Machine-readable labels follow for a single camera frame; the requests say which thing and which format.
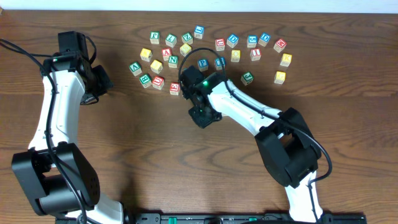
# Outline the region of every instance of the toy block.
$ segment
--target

══════════

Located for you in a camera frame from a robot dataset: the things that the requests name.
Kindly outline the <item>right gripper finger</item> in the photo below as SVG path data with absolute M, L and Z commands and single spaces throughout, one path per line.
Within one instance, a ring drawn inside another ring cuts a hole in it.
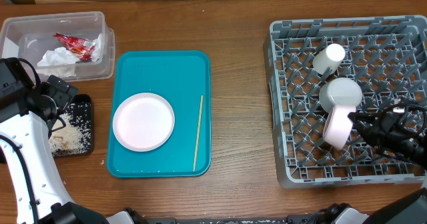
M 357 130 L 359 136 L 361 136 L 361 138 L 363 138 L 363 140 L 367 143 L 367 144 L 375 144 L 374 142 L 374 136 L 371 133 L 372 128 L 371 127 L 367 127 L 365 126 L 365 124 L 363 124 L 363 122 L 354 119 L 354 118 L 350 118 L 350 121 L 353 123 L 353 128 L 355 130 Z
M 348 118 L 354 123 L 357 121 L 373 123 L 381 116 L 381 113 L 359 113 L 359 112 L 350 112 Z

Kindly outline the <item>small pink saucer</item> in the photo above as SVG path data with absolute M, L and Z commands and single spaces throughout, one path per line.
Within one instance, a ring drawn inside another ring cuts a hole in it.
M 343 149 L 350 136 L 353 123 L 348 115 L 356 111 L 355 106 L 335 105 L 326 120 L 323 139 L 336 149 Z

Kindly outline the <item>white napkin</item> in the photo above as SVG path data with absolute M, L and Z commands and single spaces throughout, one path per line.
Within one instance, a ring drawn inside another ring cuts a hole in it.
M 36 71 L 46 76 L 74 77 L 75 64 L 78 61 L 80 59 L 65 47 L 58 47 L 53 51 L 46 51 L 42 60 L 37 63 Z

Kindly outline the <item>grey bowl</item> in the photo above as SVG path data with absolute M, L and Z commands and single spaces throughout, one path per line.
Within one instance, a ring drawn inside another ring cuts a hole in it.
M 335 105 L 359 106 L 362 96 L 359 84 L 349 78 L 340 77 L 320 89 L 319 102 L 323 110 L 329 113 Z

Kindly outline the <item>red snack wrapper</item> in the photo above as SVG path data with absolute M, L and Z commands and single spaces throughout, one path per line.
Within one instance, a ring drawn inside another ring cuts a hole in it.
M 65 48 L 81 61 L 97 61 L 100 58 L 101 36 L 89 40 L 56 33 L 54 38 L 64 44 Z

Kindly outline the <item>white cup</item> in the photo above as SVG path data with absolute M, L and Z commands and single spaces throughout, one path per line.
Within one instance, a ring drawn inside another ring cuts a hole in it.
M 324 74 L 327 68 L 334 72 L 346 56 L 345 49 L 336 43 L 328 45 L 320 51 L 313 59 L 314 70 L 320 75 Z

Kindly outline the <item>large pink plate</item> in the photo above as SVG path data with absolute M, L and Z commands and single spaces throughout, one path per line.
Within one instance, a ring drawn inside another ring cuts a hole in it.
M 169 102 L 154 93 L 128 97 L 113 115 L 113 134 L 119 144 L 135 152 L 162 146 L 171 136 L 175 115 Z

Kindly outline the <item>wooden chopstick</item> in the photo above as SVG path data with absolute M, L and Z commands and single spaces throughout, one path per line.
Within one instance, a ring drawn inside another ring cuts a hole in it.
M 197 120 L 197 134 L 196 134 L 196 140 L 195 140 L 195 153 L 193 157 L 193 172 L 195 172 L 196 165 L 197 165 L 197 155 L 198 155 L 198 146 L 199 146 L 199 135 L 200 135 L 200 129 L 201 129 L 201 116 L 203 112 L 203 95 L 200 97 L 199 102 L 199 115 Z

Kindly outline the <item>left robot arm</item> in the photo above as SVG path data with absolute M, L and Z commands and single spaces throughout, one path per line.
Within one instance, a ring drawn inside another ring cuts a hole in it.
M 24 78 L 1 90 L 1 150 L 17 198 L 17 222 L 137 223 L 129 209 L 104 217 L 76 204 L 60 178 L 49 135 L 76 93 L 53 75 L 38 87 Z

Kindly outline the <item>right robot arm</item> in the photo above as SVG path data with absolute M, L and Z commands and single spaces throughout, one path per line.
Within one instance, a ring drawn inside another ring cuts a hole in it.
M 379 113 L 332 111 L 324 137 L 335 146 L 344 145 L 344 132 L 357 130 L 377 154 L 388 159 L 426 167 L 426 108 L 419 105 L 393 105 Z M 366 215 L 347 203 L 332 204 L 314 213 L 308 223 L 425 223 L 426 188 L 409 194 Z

══════════

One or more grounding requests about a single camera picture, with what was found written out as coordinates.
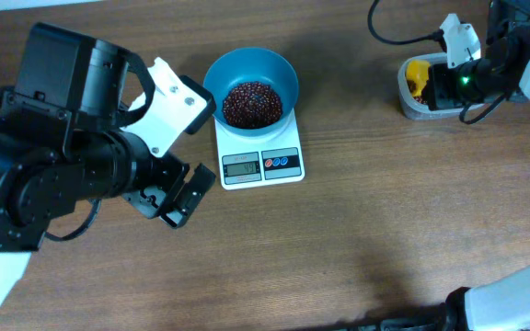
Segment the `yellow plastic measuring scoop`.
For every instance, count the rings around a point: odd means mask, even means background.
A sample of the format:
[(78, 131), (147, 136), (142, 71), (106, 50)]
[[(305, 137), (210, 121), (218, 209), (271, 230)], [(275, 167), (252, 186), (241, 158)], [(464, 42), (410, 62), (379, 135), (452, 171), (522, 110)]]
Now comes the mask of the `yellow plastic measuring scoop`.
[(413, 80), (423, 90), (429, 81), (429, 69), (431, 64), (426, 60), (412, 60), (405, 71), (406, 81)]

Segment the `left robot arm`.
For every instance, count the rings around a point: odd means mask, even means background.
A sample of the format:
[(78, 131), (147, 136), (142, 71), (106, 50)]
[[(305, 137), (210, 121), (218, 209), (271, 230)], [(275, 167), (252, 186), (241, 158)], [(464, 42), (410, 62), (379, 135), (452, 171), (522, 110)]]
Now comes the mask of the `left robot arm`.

══════════

Aim of the exercise: Nothing but a number should be given: the count of lines in the records that contain the word "left".

Response: 3